CMS Releases 2019 Proposed Physician Fee Schedule

CMS proposes to change physician evaluation and management (E&M) coding with a drastic overhaul.

EDITOR’S NOTE: The following report first appeared on RACmonitor on July 13, 2018

After soliciting comments from many stakeholders in the last year, the Centers for Medicare & Medicaid Services (CMS) has just proposed sweeping changes to the way physicians bill for evaluation and management (E&M) services in the 2019 Proposed Physician Fee Schedule Rule.

The Proposed Rule contains much more but this summary will be limited to the E&M changes.

The proposals are summarized below. Note that for each, CMS is seeking comment and the final regulation may differ from the description I provide.

  • Home visits will no longer require a statement of why the visit is required at home instead of the office.
  • Practitioners from the same group and specialty will be able to bill for visits on the same day if clinical circumstances warrant additional visits.
  • Practitioners may use either the current E&M standards for coding office visits, may use strictly time spent with the patient, or may use solely Medical Decision Making. But at the same time, they are proposing to adopt a single payment for every new patient visit and a single payment for every established patient visit.
  • Practitioners would no longer be required to personally document the patient history, as they do now.

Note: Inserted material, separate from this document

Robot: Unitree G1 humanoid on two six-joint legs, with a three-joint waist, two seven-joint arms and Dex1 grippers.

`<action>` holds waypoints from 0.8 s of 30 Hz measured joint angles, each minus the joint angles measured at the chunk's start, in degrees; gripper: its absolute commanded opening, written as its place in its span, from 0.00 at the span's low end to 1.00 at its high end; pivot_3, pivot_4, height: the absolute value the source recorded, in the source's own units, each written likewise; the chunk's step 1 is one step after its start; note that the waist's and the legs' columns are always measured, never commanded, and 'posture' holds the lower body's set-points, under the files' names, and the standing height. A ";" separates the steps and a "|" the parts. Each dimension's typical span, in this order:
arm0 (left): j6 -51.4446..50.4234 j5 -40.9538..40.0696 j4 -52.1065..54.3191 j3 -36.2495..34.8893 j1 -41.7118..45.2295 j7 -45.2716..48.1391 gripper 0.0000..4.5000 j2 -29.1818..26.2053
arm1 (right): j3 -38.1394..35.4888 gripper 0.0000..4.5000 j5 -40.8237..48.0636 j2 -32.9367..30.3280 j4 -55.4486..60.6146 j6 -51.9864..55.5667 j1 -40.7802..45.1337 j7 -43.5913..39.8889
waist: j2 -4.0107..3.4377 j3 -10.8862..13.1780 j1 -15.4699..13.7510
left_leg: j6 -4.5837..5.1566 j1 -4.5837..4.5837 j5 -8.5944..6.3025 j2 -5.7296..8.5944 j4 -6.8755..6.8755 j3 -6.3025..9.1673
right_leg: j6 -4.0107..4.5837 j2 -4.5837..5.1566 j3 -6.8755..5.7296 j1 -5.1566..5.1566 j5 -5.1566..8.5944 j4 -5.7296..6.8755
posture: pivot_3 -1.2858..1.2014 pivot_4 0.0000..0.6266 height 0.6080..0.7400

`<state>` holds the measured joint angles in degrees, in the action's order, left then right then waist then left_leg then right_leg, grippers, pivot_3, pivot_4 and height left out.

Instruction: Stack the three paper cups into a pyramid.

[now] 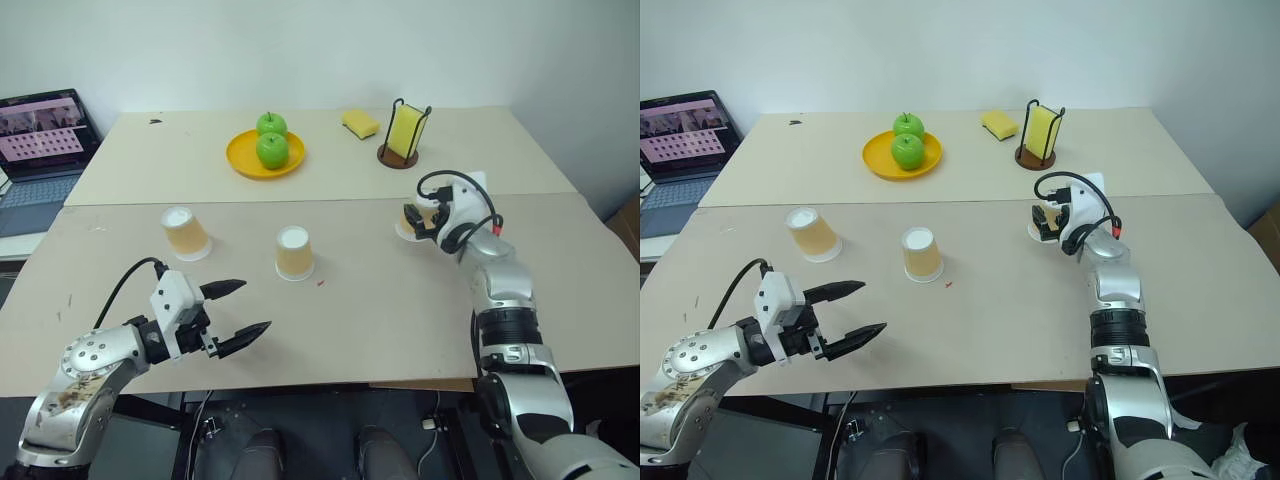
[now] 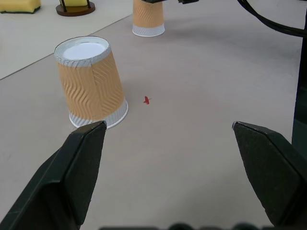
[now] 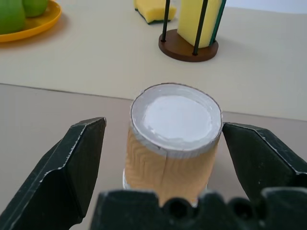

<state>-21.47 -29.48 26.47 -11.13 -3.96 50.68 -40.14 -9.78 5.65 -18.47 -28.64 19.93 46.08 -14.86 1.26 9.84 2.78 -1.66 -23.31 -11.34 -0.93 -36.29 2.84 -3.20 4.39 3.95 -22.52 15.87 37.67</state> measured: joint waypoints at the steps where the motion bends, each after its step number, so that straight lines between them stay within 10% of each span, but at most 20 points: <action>1: 0.00 0.02 0.00 0.00 -0.19 -0.02 1.00 0.01 | 0.01 1.00 -0.04 0.00 -1.89 -1.06 0.71 0.12 | 0.00 0.00 0.00 | 0.00 -0.01 0.00 0.00 0.00 0.00 | 0.00 0.00 0.00 0.00 0.00 -0.01 | 0.52 0.24 0.94; 16: 0.00 0.16 0.05 0.01 -0.67 -0.72 1.00 0.02 | 0.05 1.00 0.00 0.00 -16.62 -9.87 7.22 0.53 | -0.01 0.00 0.08 | 0.00 0.00 0.00 -0.01 0.01 0.01 | 0.00 0.00 0.00 -0.01 0.00 0.00 | 0.52 0.24 0.94; 24: 0.00 0.23 0.07 0.01 -0.82 -0.88 1.00 0.01 | 0.03 0.58 0.13 0.00 -16.95 -10.31 7.22 0.26 | -0.01 0.01 0.10 | 0.00 0.00 0.00 0.00 0.01 0.01 | 0.00 0.00 0.00 -0.01 0.00 0.01 | 0.52 0.24 0.94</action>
<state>-21.47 -29.25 26.54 -11.12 -4.78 49.81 -40.12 -9.74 5.79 -18.47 -45.58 9.62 53.30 -14.60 1.25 9.84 2.88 -1.66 -23.32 -11.34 -0.94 -36.28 2.85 -3.20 4.39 3.96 -22.52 15.87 37.68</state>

They may review a history entered by “ancillary staff or the patient” and indicate they verified it.
  • Office visits furnished on the same day as a procedure with a global period=0 that are billed with modifier -25 would be paid at a 50 percent discount.
  • A G code will be established that can be billed with any primary care established patient E&M visit to add additional RVUs to the payment to account for the additional resources of the cognitive work of primary care physicians (and specialists who provide primary care services).
  • A separate G code will be established for use for E&M office visits by specialists in the following specialties: endocrinology, rheumatology, hematology/oncology, urology, neurology, obstetrics/gynecology, allergy/immunology, otolaryngology, cardiology, and interventional pain management. This will add additional RVUs to the E&M visit weight account for the complexity of the issues facing Medicare patients cared for by these specialties.
  • A new prolonged services G code will be established for care 30 minutes beyond the typical time for the base code.
  • There were no proposed changes to the Emergency Department E&M codes, but CMS did ask for comments on possible changes, noting that the feedback they have received so far indicates that “rather, commenters believed that a greater percentage of emergency department visits are at a higher acuity level, payers often do not pay at a higher level of care and the visit is often inappropriately down-coded based on retrospective review.”
  • CMS is proposing to adopt these changes on January 1, 2019 but soliciting comments on delaying implementation for a year until January 1, 2020.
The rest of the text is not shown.